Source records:
────

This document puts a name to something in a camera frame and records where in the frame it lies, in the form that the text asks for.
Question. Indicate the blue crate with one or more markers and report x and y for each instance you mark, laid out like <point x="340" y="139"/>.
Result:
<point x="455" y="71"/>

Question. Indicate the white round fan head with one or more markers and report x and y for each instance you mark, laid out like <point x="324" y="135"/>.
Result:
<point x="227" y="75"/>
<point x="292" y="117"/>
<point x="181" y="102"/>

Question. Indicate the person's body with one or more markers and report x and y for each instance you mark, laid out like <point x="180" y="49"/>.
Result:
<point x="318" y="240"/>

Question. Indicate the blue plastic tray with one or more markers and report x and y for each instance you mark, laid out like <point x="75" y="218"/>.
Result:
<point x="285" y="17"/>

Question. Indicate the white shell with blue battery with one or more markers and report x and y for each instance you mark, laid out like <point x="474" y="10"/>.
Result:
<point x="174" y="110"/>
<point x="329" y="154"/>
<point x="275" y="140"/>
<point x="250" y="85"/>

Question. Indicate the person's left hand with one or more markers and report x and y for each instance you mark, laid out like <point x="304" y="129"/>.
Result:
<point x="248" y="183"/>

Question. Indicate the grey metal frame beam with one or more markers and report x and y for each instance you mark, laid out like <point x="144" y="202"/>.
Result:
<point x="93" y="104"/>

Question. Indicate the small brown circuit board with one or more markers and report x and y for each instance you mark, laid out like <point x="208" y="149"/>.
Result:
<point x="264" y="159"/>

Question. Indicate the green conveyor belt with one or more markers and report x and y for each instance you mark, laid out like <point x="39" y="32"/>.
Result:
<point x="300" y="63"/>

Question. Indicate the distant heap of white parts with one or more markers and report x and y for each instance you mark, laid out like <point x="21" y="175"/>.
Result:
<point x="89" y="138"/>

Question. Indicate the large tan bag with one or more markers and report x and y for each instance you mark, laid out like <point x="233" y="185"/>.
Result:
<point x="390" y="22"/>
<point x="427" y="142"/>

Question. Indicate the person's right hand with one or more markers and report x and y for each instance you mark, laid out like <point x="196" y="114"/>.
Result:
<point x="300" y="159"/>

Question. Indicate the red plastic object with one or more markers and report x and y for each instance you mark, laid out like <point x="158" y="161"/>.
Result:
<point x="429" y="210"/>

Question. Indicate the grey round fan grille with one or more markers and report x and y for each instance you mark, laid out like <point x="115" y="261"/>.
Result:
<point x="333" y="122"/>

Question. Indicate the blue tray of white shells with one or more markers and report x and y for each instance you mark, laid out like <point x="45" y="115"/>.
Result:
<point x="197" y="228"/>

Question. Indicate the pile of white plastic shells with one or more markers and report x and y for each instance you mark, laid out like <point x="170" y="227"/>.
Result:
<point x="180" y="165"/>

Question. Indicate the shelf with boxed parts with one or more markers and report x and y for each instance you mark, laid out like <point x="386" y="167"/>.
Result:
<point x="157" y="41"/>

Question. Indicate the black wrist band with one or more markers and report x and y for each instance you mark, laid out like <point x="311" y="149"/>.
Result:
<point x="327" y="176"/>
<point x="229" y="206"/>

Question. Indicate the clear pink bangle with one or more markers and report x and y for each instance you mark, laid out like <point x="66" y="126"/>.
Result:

────

§ Work instructions: Nothing but the lines from the line containing "Question. Indicate the black" through the final line of the entries should appear in your answer, copied exactly.

§ Answer to this task:
Question. Indicate the black wrist band with one or more markers and report x and y for each instance you mark, laid out like <point x="311" y="149"/>.
Result:
<point x="327" y="176"/>
<point x="229" y="206"/>

Question. Indicate the clear pink bangle with one or more markers and report x and y for each instance you mark, laid out like <point x="66" y="126"/>.
Result:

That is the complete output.